Früh aufstehen für die Frösche

Erstmals schützt ein Zaun an der Ebmatinger Strasse Amphibien. Ein besonderer Dank geht an den Werkhof Zumikon.

Petra Lohmann inspiziert regelmässig die Eimer und auch die Teiche in der Umgebung. (Bild: bms)

Fast könnte man meinen, der kleine grüne Zaun am Rande des Golfplatzes soll verhindern, dass Golfbälle auf die Ebmatinger Strasse rollen. Doch der Zaun soll keine Bälle aufhalten, sondern Frösche und Kröten retten. Erstmals wurde in diesem Jahr ein Amphibienschutz zwischen Zumikon und Ebmatingen errichtet. Zu verdanken ist dies auch der Tierärztin ­Petra Lohmann, die sich im Natur- und Vogelschutz stark engagiert. Immer wieder hatten ihr Fussgänger und auch Autofahrer von den vielen überfahrenen Tieren berichtet. ­Federführend setzten sich dabei ­Sibylle Oederlin und Margarita Marrucciello für den Tierschutz ein. Die Tierärztin machte sich auf den Weg, zählte erstmals die vielen Kadaver und wandte sich dann an die beiden ­betroffenen Gemeinden. «Vor allem beim Werkhof Zumikon möchte ich mich bedanken. Die haben tolle Arbeit geleistet», schwärmt die Naturschützerin. Insbesondere Werkleiter Albert Gnehm habe sich sehr für das Projekt eingesetzt.

Unterschlüpfe bieten

Vom Golfplatz bis über die Ortsgrenze zu Maur hinaus wurden Holzpflöcke gesetzt, eine grüne Folie gespannt und eingegraben, damit die Tiere nicht unter ihr durchschlüpfen können. Auch beim Golfclub bedankt sich Petra Lohmann. «Wir dürfen Material auf dem ­Gelände deponieren und Tiere in den Teichen aussetzen. Ich war erst gestern Abend zur Beobachtung da. Da war richtig Party in dem Tümpel», lacht sie. Und sendet noch ein Dankeschön an Beno Bosshard, der erlaubte, gerettete Tiere auf seinem Grund in Unterschlüpfen auszusetzen. Es gibt hier sehr viel flaches Land, viele Ackerflächen rund um die Strasse. «Wir können ja nicht erst die Tiere retten, um sie dann dem Fischreiher wie auf dem Büffet zum Frühstück zu servieren.»

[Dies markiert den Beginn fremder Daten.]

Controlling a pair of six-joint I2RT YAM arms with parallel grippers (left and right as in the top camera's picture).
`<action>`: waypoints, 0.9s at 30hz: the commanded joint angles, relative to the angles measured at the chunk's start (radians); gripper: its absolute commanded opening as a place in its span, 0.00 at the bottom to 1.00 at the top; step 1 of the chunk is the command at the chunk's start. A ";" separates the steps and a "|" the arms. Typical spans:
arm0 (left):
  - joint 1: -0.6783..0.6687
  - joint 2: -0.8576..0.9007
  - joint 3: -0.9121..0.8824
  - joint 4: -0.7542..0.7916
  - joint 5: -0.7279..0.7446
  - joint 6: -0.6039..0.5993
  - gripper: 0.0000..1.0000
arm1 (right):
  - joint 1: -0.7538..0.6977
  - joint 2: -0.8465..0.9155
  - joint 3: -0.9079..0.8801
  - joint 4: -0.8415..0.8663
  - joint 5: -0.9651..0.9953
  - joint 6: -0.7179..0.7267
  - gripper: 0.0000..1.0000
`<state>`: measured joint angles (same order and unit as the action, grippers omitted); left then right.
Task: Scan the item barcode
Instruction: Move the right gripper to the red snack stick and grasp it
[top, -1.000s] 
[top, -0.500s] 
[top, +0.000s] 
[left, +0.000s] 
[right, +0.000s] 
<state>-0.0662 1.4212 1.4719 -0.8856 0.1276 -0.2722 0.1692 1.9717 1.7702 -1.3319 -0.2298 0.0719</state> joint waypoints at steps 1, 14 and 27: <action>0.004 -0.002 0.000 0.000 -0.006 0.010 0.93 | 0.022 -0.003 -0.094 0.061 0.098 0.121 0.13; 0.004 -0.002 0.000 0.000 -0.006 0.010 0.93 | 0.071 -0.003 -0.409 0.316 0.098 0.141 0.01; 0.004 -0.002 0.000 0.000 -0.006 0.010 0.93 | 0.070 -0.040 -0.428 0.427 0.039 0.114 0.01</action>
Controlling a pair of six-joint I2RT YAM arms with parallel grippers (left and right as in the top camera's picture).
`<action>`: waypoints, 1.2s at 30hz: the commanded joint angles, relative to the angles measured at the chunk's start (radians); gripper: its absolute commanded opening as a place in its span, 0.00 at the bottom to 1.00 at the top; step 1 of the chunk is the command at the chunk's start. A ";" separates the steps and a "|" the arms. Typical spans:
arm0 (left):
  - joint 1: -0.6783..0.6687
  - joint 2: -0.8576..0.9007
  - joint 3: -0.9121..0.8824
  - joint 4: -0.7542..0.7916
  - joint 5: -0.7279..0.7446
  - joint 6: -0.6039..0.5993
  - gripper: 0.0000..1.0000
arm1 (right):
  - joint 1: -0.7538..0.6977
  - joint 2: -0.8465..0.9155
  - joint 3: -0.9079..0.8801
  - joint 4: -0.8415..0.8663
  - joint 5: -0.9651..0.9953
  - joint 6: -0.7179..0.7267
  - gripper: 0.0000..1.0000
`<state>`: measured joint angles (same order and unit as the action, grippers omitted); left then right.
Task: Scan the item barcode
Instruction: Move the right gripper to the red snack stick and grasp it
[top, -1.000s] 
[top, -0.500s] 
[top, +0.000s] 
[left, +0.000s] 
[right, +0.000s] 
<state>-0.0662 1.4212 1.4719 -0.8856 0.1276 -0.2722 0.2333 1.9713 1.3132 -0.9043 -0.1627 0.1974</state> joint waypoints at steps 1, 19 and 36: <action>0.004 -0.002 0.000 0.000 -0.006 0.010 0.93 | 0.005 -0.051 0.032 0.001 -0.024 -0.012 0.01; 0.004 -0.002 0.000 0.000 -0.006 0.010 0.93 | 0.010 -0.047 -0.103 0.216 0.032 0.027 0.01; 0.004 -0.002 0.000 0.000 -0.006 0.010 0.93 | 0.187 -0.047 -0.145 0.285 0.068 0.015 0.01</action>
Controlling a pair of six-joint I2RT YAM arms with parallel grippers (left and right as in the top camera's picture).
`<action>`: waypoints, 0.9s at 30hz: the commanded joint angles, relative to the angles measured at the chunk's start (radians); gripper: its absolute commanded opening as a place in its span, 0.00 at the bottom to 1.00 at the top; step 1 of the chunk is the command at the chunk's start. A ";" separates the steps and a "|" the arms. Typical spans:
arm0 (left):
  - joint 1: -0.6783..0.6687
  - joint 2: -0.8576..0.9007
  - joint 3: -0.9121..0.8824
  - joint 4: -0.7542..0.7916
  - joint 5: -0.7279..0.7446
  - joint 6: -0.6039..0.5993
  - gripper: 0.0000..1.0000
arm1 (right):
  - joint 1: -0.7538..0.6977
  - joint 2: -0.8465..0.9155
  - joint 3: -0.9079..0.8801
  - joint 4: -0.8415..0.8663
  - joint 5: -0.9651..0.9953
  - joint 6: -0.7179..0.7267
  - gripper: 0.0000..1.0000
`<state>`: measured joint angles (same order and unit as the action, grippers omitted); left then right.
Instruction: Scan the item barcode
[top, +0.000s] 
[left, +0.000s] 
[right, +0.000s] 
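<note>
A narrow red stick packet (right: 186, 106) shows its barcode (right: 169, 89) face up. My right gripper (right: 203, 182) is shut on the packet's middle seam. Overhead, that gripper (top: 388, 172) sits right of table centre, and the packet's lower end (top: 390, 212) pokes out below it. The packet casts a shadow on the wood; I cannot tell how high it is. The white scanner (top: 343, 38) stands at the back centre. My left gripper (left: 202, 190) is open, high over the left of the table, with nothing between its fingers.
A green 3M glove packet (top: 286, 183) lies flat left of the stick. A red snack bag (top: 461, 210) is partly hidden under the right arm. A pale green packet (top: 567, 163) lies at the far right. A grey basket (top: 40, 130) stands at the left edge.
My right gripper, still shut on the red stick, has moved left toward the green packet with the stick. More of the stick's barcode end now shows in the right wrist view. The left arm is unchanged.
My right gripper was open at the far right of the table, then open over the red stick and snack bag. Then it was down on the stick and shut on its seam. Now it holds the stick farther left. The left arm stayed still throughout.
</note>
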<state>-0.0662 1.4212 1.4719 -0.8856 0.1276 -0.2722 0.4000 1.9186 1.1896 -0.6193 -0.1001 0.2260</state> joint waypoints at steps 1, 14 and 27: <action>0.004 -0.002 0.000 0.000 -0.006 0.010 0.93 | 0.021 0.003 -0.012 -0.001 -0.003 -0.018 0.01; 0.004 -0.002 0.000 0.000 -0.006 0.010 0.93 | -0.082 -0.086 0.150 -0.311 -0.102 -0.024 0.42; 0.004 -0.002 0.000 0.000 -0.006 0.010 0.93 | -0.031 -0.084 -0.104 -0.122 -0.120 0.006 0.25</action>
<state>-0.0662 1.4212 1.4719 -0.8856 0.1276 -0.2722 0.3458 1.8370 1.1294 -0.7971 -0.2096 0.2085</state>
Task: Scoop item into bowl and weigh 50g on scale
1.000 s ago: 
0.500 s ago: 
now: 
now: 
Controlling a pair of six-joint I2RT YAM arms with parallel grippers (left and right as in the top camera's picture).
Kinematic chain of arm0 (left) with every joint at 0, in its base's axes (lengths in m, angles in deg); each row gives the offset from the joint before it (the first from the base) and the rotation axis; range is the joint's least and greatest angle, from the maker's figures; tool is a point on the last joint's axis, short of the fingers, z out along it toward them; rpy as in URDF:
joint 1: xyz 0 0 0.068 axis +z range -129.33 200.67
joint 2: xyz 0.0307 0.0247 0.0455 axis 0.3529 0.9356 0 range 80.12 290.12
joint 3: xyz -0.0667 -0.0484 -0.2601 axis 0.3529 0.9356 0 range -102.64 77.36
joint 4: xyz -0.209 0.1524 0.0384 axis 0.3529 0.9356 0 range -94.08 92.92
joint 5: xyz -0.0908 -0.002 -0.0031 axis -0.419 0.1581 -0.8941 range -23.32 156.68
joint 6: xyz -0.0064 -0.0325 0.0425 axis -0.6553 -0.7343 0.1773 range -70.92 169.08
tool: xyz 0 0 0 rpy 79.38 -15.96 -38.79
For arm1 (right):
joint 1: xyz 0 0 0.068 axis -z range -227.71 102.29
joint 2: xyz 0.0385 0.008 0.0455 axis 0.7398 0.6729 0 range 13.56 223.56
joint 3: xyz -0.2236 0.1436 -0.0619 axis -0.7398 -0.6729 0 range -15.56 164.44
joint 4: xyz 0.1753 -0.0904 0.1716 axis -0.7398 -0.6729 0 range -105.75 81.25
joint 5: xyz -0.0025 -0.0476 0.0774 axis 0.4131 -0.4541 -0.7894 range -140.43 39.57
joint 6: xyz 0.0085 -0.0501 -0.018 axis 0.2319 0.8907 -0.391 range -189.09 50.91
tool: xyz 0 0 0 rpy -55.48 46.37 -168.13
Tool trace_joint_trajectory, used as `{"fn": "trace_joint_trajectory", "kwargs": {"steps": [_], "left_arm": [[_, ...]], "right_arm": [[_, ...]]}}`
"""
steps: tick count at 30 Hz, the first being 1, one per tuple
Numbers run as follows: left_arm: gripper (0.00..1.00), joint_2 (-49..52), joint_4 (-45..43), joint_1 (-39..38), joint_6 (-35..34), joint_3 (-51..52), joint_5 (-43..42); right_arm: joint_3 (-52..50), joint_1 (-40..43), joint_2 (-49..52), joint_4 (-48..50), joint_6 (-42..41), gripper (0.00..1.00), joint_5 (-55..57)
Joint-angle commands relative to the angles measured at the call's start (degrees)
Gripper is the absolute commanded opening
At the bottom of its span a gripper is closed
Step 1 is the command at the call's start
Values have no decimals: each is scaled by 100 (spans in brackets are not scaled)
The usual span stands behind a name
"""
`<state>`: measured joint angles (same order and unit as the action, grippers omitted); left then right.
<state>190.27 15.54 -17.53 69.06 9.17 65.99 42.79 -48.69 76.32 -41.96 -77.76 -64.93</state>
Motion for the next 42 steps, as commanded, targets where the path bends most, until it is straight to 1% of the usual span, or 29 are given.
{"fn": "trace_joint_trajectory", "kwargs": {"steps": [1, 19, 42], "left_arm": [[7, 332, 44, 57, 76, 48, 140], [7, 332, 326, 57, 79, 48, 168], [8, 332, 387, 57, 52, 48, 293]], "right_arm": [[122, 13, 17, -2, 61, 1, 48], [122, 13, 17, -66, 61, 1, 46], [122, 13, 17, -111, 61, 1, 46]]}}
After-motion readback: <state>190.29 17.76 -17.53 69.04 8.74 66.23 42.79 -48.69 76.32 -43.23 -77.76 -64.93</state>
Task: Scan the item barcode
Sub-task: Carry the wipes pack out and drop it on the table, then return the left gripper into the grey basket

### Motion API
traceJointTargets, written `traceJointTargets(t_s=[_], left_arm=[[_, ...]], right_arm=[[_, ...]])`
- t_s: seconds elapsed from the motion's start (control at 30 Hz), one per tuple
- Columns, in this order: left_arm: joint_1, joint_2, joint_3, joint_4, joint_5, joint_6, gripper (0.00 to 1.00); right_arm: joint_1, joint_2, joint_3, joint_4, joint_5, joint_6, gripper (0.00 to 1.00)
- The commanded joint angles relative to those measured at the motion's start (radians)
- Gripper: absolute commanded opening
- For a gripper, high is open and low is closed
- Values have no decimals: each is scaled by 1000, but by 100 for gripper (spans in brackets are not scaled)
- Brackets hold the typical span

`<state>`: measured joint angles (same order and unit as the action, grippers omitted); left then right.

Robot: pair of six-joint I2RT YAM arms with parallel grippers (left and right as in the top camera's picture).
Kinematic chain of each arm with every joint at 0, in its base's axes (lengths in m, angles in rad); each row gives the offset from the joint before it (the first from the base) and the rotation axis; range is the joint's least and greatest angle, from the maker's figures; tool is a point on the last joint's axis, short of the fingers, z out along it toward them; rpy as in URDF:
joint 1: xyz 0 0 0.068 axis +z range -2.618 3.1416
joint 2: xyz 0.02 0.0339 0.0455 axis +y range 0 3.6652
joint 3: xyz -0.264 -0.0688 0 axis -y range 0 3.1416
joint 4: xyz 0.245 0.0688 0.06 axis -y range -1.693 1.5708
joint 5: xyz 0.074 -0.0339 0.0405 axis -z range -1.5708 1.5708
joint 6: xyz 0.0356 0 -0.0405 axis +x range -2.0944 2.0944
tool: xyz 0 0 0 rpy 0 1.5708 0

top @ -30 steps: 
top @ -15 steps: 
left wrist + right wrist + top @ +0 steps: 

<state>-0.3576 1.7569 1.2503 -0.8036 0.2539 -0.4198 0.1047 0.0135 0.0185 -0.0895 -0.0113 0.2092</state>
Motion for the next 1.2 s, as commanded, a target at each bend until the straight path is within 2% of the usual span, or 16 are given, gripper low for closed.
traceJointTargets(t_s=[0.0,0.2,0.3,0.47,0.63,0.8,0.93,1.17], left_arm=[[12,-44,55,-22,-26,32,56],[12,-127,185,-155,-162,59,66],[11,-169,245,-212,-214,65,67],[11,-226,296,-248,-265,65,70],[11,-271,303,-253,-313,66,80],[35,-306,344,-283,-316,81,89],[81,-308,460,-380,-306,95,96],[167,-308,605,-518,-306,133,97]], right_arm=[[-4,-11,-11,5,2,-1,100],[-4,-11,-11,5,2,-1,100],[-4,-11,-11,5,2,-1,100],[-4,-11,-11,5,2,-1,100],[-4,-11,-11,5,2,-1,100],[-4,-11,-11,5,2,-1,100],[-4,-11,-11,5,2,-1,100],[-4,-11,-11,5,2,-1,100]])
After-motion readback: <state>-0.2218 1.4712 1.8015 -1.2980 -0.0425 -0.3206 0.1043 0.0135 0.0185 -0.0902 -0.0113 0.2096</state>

Seit Mitte Februar kontrollieren je zwei ehrenamtliche Helfer jeden Morgen die Eimer und sammeln die Frösche und Kröten ein. «Jedes Team hat seinen festen Wochentag und muss vor Sonnenaufgang vor Ort sein», erläutert die Tierärztin. Der Weg entlang des Zauns dauert mindestens eine Stunde. «Sind es viele Tiere, dauert es auch länger.» Aber die Arbeit lohnt sich. Allein an einem verregneten Morgen wurden mehr als 800 Tiere gerettet. Über diese Rettungsaktion werden sich vor allem viele Krötenmännchen gefreut haben. «Die sitzen gerne einfach auf der Strasse und warten, bis ein Weibchen vorbeikommt, von dem sie sich dann tragen lassen.» Diese Wartezeit endete nicht selten unter ­einem Autoreifen.

Lebensraum erhalten

Alle paar Meter steht hinter dem Zaun ein eingegrabener Eimer, der mit Laub gefüllt ist, damit die Tiere sich dort vor Vögeln und der Sonne verstecken können. Falls mal eine Maus in den Einer fällt, gibt es für sie extra einen Holzstab, auf dem sie aus der Falle entkommen kann.

Nach dem Kontrollgang melden sich die Teams kurz bei Petra ­Lohmann und berichten über den Morgen. Sind es wenig Tiere gewesen, klinge gelegentlich ein bisschen Frust mit. «Doch manchmal bedanken sich auch Autofahrer bei den Leuten, oder es gibt einen besonders schönen Sonnenaufgang. ­Allein die Zeit an der frischen Luft tut vielen gut.»

Dabei will Petra Lohmann viel mehr, als die Tiere vor dem Tod auf der Strasse zu retten. Sie will den ­Lebensraum erhalten. «Die Schweiz hat mittlerweile 90 Prozent ihrer Feuchtgebiete verloren. Besondere Froscharten sind schon nicht mehr zu finden. Wir müssen mehr für den Lebensraum der Amphibien tun.»